Well hello there, Sage the Blog readers! How ARE you today?? Good, I hope! My name is Rachel Nordgren, and Cassie invited me to Guest Post on her blog...which was awful sweet of her! Cassie and I originally connected through the #FridayIntroductions hashtag on Instagram, because I spotted her epic tattoo. Since then, it's been so much fun to read her sassy thoughts (that "Things You Should Never Say To A Bride" post? GOLD) and witness her passion for the Word of God.
Let me introduce myself - I'm Rachel, and I blog over at Our Yellow Door. OYD is inspiration for the simple life, celebrating the amazing grace of God, finding joy in the humble home, cultivating a joyful, Christ-centered marriage, and intentionally caring for self and others. I really love Jesus. I'm Hans' wife and dog-mom to Banjo, the sweetest and fluffiest 56-pound lap dog you'll ever meet. We live in Kansas and we want to move into less than 200 square feet. Sounds insane, right? Maybe! But we're not the only ones. For the past ten or so years, the "Tiny House Movement" has been growing. According to TheTinyLife.com, The Tiny House Movement is "a social movement where people are downsizing the space that they live in. The typical American home is around 2600 square feet, while the typical small or tiny house is around 100-400 square feet. Tiny Houses come in all shapes, sizes and forms but they focus on smaller spaces and simplified living. People are joining this movement for many reasons, but the most popular reasons are because of environmental concerns, financial concerns and seeking more time and freedom."

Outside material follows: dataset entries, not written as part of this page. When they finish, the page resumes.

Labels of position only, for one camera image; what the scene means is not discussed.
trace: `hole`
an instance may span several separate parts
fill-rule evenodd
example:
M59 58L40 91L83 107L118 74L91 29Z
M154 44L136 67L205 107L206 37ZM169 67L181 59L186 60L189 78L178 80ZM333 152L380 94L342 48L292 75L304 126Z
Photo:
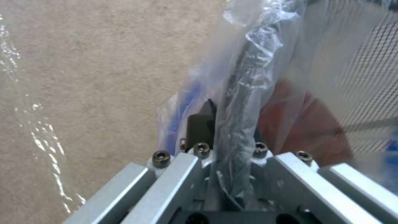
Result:
M166 153L164 153L164 152L158 152L156 154L156 158L158 158L158 159L164 159L165 157L166 157Z
M202 213L195 212L188 216L185 224L209 224L208 218Z
M202 143L198 144L198 149L204 150L205 148L206 148L206 146L204 144L202 144Z
M261 142L256 143L256 148L265 149L265 145Z
M309 158L310 156L308 155L308 153L300 151L297 153L298 156L303 157L305 159Z
M300 224L300 223L292 215L287 213L282 213L276 217L276 224Z

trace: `screw head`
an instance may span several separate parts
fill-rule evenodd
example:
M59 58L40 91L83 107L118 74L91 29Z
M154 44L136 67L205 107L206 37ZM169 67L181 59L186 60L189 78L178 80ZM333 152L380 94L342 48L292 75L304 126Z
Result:
M156 151L152 155L152 164L156 168L165 168L170 164L170 154L167 151Z
M186 152L186 150L187 150L187 140L185 138L181 138L179 140L179 149L180 149L180 151Z
M256 149L253 152L253 156L256 158L265 158L268 152L267 146L262 142L256 142Z
M196 143L193 146L193 154L200 159L206 159L210 155L210 146L205 142Z
M299 158L305 164L307 164L308 166L311 166L311 162L313 160L311 154L309 154L309 153L307 153L305 151L297 151L295 153L295 155L297 156L297 158Z

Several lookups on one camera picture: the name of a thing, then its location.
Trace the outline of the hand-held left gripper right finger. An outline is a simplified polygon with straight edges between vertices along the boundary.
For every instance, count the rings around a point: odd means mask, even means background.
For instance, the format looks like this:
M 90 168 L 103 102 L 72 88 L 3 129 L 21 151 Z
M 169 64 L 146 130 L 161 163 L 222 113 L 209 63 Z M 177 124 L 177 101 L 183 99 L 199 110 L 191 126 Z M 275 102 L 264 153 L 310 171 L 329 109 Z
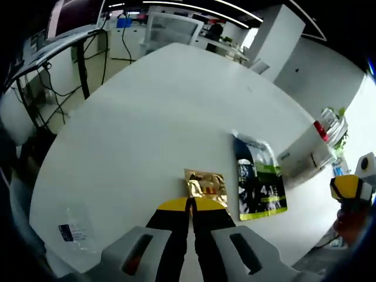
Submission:
M 210 199 L 192 198 L 195 251 L 204 281 L 293 281 L 277 248 Z

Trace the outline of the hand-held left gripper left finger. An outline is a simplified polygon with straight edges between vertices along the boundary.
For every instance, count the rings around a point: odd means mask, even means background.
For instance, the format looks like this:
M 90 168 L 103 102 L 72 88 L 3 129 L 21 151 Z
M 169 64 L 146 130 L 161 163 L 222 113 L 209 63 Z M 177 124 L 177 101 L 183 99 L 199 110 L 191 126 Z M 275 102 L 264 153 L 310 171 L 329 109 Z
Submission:
M 178 281 L 187 251 L 190 198 L 161 204 L 144 227 L 136 226 L 102 252 L 108 281 Z

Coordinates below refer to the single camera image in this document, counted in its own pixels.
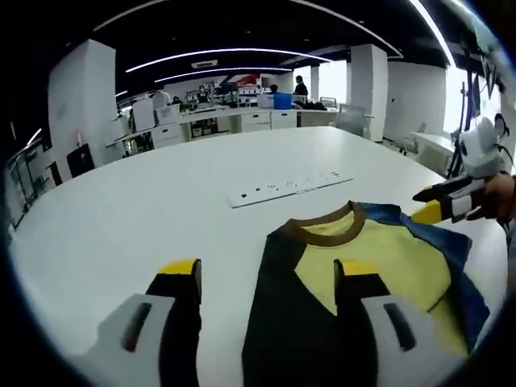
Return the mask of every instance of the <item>blue sleeve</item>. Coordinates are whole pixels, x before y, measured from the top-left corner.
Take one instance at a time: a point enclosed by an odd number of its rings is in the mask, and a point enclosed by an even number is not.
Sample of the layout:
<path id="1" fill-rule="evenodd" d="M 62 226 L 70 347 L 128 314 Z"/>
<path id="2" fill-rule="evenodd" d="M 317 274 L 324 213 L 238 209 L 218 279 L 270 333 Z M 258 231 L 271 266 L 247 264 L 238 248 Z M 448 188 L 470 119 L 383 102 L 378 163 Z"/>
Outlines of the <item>blue sleeve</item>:
<path id="1" fill-rule="evenodd" d="M 452 306 L 458 313 L 468 351 L 471 352 L 485 320 L 489 317 L 489 309 L 476 286 L 464 273 L 464 266 L 472 246 L 470 238 L 443 228 L 415 223 L 409 216 L 402 213 L 399 206 L 371 203 L 360 203 L 360 205 L 364 208 L 368 219 L 384 224 L 405 226 L 414 237 L 428 242 L 443 253 L 450 271 L 449 290 L 452 295 Z"/>

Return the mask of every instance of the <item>drawer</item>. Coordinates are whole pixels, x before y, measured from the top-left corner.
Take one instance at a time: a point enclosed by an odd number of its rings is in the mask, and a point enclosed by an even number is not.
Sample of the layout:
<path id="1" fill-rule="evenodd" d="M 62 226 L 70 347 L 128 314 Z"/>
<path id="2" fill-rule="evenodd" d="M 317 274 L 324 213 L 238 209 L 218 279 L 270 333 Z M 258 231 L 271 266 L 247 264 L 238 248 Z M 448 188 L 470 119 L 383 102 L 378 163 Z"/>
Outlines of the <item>drawer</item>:
<path id="1" fill-rule="evenodd" d="M 158 141 L 153 141 L 154 149 L 160 149 L 160 148 L 168 147 L 170 145 L 181 144 L 184 142 L 185 142 L 185 140 L 183 139 L 182 135 L 178 135 L 176 137 L 169 137 L 167 139 L 160 139 Z"/>
<path id="2" fill-rule="evenodd" d="M 247 133 L 249 131 L 270 131 L 270 123 L 242 123 L 242 132 Z"/>
<path id="3" fill-rule="evenodd" d="M 251 123 L 270 123 L 271 122 L 271 114 L 267 112 L 262 113 L 252 113 L 252 114 L 242 114 L 242 127 Z"/>
<path id="4" fill-rule="evenodd" d="M 171 139 L 173 137 L 183 137 L 181 126 L 179 125 L 167 125 L 166 127 L 155 127 L 151 130 L 152 141 L 161 141 L 163 139 Z"/>
<path id="5" fill-rule="evenodd" d="M 273 111 L 271 112 L 271 128 L 282 129 L 296 127 L 298 125 L 297 111 Z"/>

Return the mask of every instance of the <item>white pillar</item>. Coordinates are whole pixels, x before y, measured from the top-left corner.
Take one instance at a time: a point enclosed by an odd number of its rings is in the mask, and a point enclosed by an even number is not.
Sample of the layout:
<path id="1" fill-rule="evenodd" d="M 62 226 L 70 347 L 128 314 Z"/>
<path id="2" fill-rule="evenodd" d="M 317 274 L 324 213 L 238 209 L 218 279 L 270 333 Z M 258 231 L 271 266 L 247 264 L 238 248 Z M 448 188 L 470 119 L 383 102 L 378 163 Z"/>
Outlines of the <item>white pillar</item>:
<path id="1" fill-rule="evenodd" d="M 310 86 L 312 89 L 310 98 L 317 102 L 319 100 L 319 66 L 310 67 Z"/>
<path id="2" fill-rule="evenodd" d="M 351 105 L 365 109 L 374 116 L 368 129 L 372 141 L 383 139 L 389 70 L 387 54 L 372 44 L 352 47 Z"/>
<path id="3" fill-rule="evenodd" d="M 346 63 L 346 103 L 352 104 L 352 64 L 351 62 Z"/>
<path id="4" fill-rule="evenodd" d="M 116 118 L 114 49 L 87 40 L 50 73 L 48 124 L 57 168 L 63 182 L 72 178 L 66 156 L 77 148 L 77 135 L 88 144 L 95 167 L 109 153 L 106 128 Z"/>

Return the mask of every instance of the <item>office desk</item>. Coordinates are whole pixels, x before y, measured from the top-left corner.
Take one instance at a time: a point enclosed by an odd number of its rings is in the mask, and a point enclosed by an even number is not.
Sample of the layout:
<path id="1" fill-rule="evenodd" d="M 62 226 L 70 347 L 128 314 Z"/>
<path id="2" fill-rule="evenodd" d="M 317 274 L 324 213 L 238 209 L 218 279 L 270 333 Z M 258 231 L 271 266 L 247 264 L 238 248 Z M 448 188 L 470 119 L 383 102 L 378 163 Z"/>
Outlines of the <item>office desk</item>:
<path id="1" fill-rule="evenodd" d="M 446 157 L 453 156 L 455 145 L 449 138 L 442 137 L 441 135 L 417 133 L 415 131 L 411 132 L 410 135 L 416 140 L 416 142 L 424 145 L 425 147 L 432 148 Z"/>
<path id="2" fill-rule="evenodd" d="M 231 209 L 228 190 L 338 169 L 354 180 Z M 48 337 L 66 354 L 85 352 L 98 324 L 156 270 L 202 260 L 201 386 L 241 387 L 241 351 L 268 233 L 289 218 L 313 218 L 347 200 L 394 203 L 443 181 L 396 152 L 334 127 L 223 135 L 129 157 L 45 194 L 20 223 L 14 265 Z M 507 279 L 506 239 L 493 220 L 440 224 L 468 235 L 465 272 L 492 316 Z"/>
<path id="3" fill-rule="evenodd" d="M 154 127 L 151 129 L 146 129 L 143 131 L 138 131 L 137 133 L 133 133 L 130 135 L 125 135 L 115 141 L 111 141 L 106 145 L 106 148 L 113 147 L 118 143 L 123 141 L 128 141 L 129 139 L 134 139 L 135 137 L 139 137 L 144 133 L 152 132 L 159 130 L 162 127 L 170 127 L 171 125 L 179 125 L 181 127 L 182 136 L 184 141 L 190 141 L 191 133 L 189 125 L 196 121 L 201 121 L 203 119 L 227 119 L 230 121 L 224 121 L 224 130 L 229 131 L 231 133 L 240 133 L 242 128 L 242 117 L 249 114 L 271 114 L 271 113 L 281 113 L 287 112 L 289 114 L 295 114 L 298 116 L 298 120 L 296 123 L 289 125 L 289 127 L 313 127 L 313 126 L 326 126 L 330 122 L 334 122 L 337 117 L 336 111 L 328 111 L 328 110 L 274 110 L 274 109 L 260 109 L 256 107 L 243 107 L 236 109 L 217 109 L 210 111 L 202 111 L 200 113 L 192 112 L 187 114 L 182 114 L 181 118 L 176 123 L 170 123 L 165 125 L 159 125 L 158 127 Z M 202 136 L 198 139 L 209 138 L 209 135 Z"/>
<path id="4" fill-rule="evenodd" d="M 420 145 L 416 161 L 439 175 L 445 176 L 450 158 L 455 151 L 451 139 L 440 135 L 411 132 L 410 135 Z"/>

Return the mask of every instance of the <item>computer monitor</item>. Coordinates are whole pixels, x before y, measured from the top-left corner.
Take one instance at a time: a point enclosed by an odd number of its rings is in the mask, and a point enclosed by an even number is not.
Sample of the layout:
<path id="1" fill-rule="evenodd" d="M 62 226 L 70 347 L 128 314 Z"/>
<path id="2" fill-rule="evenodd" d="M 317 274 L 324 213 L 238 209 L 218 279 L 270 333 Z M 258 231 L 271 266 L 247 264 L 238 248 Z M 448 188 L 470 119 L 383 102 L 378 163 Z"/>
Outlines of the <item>computer monitor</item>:
<path id="1" fill-rule="evenodd" d="M 337 109 L 337 99 L 336 98 L 321 97 L 319 99 L 319 101 L 327 109 Z"/>

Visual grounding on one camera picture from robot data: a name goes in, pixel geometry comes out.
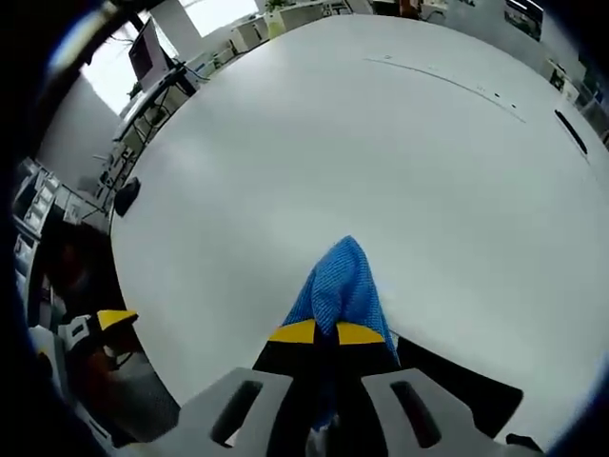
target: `blue microfiber cloth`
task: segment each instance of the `blue microfiber cloth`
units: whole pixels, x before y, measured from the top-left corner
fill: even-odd
[[[368,327],[384,338],[398,360],[377,288],[362,248],[345,236],[313,268],[284,325],[315,319],[324,335],[338,322]]]

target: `blue cloth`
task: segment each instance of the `blue cloth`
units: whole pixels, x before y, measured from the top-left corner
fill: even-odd
[[[315,319],[324,335],[338,322],[371,328],[381,334],[398,360],[370,266],[351,236],[334,245],[313,268],[284,325],[307,319]]]

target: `computer monitor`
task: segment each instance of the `computer monitor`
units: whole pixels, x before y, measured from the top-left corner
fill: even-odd
[[[157,83],[169,71],[169,65],[159,38],[154,29],[154,23],[149,19],[129,50],[129,59],[140,81],[142,91],[146,91]]]

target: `window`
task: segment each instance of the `window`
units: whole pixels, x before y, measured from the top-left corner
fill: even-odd
[[[141,12],[139,16],[146,22],[150,14]],[[161,47],[169,57],[175,57],[175,48],[160,28],[155,29]],[[124,24],[93,54],[91,63],[82,68],[93,90],[117,114],[128,104],[129,93],[137,81],[128,55],[137,34],[131,23]]]
[[[258,12],[255,0],[180,0],[180,3],[201,36]]]

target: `round table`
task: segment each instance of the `round table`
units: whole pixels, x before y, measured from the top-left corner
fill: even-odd
[[[498,438],[548,447],[609,348],[608,164],[508,54],[425,23],[327,18],[222,70],[161,129],[113,218],[116,268],[183,405],[251,367],[351,234],[391,328],[522,389]]]

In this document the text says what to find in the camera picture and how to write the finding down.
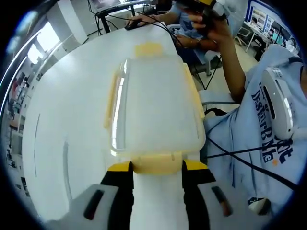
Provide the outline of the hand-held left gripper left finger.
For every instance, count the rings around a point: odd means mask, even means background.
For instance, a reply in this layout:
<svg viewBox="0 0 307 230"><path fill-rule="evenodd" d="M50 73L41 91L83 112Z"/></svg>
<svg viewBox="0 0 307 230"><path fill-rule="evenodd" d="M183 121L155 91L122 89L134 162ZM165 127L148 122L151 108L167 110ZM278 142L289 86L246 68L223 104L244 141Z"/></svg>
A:
<svg viewBox="0 0 307 230"><path fill-rule="evenodd" d="M100 184L71 200L69 211L47 222L48 230L128 230L134 204L133 164L109 167Z"/></svg>

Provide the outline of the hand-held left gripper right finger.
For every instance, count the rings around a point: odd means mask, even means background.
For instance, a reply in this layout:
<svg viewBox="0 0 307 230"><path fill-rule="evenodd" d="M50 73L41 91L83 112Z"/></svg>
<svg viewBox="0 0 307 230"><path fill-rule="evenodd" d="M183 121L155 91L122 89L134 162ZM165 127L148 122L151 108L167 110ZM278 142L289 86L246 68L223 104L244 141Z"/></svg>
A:
<svg viewBox="0 0 307 230"><path fill-rule="evenodd" d="M245 203L242 195L217 181L208 166L182 161L182 188L190 230L243 230Z"/></svg>

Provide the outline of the person's right hand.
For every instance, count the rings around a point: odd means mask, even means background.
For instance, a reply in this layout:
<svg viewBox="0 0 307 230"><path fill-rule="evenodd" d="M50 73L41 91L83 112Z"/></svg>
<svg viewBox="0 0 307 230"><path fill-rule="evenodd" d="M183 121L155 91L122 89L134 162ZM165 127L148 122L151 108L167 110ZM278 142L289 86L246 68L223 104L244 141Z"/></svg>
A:
<svg viewBox="0 0 307 230"><path fill-rule="evenodd" d="M232 39L232 33L226 19L219 20L217 16L207 19L204 14L198 12L188 12L188 17L192 21L193 28L199 34L207 36L218 44Z"/></svg>

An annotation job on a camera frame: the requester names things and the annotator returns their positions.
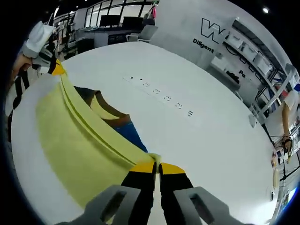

Many people are choosing to build their Tiny Homes on flat bed trailers, in order to get around zoning codes and have a portable (but permanent) dwelling. These homes-on-wheels normally have a sleeping loft for the bed and a bit of personal storage, and then a "main level" with a bathroom, kitchen, and small living area. They also usually feature RV-like hookups for water and electricity, and many people choose to use a composting toilet, which requires little to no water. In order to make a Tiny Home "work", almost every space serves multiple purposes. The kitchen table may fold down to make room for a reading nook. The couch might have storage underneath for seasonal clothes. Maybe there are book cubbies underneath the loft stairs. Perhaps the closet contains both clothes and cleaning supplies. Tiny Home dwellers must be extremely creative with space, because every inch counts! A common theme among Tiny Home owners is the desire to live simply. Living in such a small space means there is almost no room of excess physical possessions or clutter. There's less of a need to spend money on home maintenance, repairs, furnishings, and "stuff". Tiny Homes are often much more environmentally friendly, too. There's simply less. Tiny Homes, depending on size, quality, and furnishings, can cost anywhere from $10,000-$60,000 to build. Even though they're not very large, they still include "expensive" aspects of a normal home - plumbing, hot water, electrical wiring, heat/AC systems, etc. Because Tiny Homes are, well, tiny, they don't require much electricity or heating/cooling, meaning that monthly bills are much smaller than a normal house. I read about one woman whose electricity bill is just $8 a month in her Tiny Home! Hans and I currently live in a house that is just under 2200 square feet. We have three bedrooms, two bathrooms, and two living room spaces. We bought, gutted, and remodeled the house right before our wedding (in retrospect, the dumbest thing we could have possibly done to ourselves) and while - yes - it is way more space than we need, we love it. It's our first house, you know? However, we're quickly realizing that a grown-up mortgage eats up our income. We're also realizing that we deeply love simplicity, and desire to live a more minimalistic lifestyle. We want to have less stress, more freedom, and room in our budget to save and to give. A Tiny Home seems like the answer. You can read more about our Big (tiny!) Dream here and here!
What do you think about Tiny Homes? Would you ever want to live in one?